Another feature of the global realm is that it privileges distance, proclaiming its power to shrink and simplify, persuading of the nearness of things that in reality are far away — declaring relationships to be things you have with people you are not too close to: too bad about that, but you can’t have people getting too close, they might turn to discussing matters and come to the conclusion that their relationship is more important than the global realm. Thus, in such novels, featherlight irony, gentle satire, stylistic tricks and cosmopolitan liberalism replace an engagement with emotion, with anger and place, and the struggle to identify freedom. There is neither the furious rhetoric of wit (José Saramago), nor the witty rhetoric of fury (Thomas Bernhard).

How are we to prevent those archetypes from disappearing? We may not prescribe, but I nevertheless believe the novel — that guilty party that insists on complicating a simple and modest homogenisation of the world — knows what it is. It is local. With its geography it creates its metaphors. It creates a mosaic of place that holds an empty space for the locking-piece of human emotion. With its history it tries to soften its own — and our — fears. An example of how serious a matter this is: at Campo de Criptana, hard inside the Manchego plain, there remains a group of windmills.
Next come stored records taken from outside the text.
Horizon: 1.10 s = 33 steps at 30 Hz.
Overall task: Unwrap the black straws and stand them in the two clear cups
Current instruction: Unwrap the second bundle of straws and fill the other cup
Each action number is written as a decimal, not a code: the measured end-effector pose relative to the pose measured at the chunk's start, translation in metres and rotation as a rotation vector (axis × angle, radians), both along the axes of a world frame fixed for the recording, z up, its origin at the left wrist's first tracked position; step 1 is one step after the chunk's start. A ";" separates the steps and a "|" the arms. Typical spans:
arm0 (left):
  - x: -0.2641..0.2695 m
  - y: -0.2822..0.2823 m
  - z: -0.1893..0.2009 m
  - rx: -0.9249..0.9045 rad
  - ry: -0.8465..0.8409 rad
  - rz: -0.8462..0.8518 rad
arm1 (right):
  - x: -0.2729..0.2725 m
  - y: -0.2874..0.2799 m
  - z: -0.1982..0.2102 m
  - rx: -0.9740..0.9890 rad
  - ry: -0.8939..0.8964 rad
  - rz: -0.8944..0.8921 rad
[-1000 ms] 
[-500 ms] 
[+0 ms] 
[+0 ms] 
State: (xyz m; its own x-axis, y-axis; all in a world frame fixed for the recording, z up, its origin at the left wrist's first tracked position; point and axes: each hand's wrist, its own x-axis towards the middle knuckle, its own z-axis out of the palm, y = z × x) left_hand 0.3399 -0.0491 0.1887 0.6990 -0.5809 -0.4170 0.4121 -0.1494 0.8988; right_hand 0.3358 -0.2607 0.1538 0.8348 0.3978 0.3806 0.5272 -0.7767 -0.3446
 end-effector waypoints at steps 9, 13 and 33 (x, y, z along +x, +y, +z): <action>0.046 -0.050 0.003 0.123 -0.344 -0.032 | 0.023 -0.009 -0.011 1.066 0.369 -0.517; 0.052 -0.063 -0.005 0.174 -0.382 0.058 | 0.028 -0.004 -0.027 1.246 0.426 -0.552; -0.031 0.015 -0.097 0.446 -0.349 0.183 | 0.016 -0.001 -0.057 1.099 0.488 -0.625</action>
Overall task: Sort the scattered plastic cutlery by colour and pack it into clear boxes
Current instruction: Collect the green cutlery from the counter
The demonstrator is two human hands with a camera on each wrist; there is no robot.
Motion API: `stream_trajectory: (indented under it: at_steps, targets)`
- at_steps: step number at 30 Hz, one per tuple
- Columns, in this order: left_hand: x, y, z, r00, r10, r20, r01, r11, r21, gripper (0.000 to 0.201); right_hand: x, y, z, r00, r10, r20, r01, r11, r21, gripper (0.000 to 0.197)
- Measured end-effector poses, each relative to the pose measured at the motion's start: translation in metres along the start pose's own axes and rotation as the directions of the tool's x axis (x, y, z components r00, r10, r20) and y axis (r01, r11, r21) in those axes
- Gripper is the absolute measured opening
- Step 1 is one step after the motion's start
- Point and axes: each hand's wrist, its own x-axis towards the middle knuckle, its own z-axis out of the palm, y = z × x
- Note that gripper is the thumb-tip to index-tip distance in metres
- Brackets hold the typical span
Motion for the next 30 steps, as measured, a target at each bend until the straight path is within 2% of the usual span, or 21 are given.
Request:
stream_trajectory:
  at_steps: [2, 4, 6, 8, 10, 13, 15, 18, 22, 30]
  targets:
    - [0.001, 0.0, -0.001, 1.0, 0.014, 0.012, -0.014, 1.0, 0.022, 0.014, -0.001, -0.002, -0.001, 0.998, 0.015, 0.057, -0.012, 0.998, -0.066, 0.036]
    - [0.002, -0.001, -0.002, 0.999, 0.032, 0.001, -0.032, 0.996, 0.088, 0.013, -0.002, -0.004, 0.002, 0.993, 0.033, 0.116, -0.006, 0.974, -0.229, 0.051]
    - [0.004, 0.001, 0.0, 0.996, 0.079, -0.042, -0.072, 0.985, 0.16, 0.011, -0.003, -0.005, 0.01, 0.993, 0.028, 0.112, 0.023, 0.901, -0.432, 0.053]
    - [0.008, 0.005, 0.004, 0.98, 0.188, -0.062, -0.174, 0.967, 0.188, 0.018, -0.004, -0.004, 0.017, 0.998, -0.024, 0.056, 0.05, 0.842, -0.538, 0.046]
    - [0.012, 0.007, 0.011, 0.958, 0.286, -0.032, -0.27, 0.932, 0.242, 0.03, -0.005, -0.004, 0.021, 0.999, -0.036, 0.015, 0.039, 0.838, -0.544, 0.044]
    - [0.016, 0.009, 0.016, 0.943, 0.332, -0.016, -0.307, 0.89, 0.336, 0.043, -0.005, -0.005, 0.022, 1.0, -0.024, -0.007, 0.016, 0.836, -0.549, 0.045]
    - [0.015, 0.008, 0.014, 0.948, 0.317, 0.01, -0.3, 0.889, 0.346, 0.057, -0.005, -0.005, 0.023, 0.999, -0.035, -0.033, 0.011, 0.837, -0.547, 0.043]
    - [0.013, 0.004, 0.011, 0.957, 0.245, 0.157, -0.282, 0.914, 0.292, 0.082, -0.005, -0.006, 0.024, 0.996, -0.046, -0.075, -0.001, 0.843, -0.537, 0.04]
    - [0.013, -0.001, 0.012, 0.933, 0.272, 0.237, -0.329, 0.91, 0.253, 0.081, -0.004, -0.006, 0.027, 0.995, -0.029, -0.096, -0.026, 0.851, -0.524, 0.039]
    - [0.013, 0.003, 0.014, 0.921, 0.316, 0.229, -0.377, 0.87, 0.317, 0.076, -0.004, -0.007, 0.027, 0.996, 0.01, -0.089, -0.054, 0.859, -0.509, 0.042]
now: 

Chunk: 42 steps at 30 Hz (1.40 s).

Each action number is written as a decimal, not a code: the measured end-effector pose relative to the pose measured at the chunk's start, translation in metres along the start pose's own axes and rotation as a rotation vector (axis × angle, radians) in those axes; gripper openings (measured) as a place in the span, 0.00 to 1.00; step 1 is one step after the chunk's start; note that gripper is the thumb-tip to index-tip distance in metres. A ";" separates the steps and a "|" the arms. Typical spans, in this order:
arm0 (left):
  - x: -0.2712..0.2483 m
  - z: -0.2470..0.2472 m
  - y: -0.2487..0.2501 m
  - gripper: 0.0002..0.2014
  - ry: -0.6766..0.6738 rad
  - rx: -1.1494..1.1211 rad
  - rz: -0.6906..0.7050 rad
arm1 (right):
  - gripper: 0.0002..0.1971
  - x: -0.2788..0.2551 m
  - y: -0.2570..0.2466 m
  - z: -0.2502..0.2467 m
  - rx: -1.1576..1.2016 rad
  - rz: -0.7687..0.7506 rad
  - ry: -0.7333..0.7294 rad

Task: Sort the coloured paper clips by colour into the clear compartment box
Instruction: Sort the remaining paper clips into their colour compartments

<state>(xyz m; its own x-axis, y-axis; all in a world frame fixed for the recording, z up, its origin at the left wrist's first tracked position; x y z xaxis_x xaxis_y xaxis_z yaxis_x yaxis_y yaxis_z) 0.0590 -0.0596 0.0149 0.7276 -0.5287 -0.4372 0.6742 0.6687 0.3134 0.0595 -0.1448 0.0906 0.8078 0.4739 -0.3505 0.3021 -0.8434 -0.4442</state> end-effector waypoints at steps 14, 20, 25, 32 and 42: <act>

From several miles away they are giants, with their gleaming white bodies, their sails offensively outstretched, ranged in battle formation — and there were even more of them, 40 or so, in Cervantes’ time. And these were the actual windmills mentioned in the novel, my guide says (unless, I reflect, it was some others near Consuegra, 30 miles away, or the ones at… it doesn’t matter. This is the vision the tormented knight saw.) And the guide also says that a Japanese visitor once asked him which was the exact windmill Don Quixote had tilted at, and that when it was broken to him that Cervantes’ account was only a story, he turned on his heel and informed his fellow countrymen, and the whole group returned to their bus then and there and drove away, crushed by the loss of their illusions.

As the above episode shows — you’ll notice it doesn’t matter whether the guide was telling a true story or not — the novel above all things doesn’t privilege distance. It privileges intimacy, the longing in the heart of a businessman from Kyoto about a book he has probably never read, and intimacy remains what it has always been: a form of resistance against the void. So we are free to choose which of Kierkegaard’s remedies we prefer: global restlessness, or local review. And if we opt for the second, we might stop and reflect that there is a good reason why literature moves so slowly: from Cervantes to Balzac, unsurpassed chronicler of monetary capital, was 225 years; from Cervantes to Houellebecq, Balzac’s representative in the globalised world, nearly 400 years. The answer is that the notion of progress in literature is false: literature isn’t a rising graph, but a map, a universal landscape. We may, also, pause and reflect that the point about resistance is not to beat the other side, but to last longer than they do.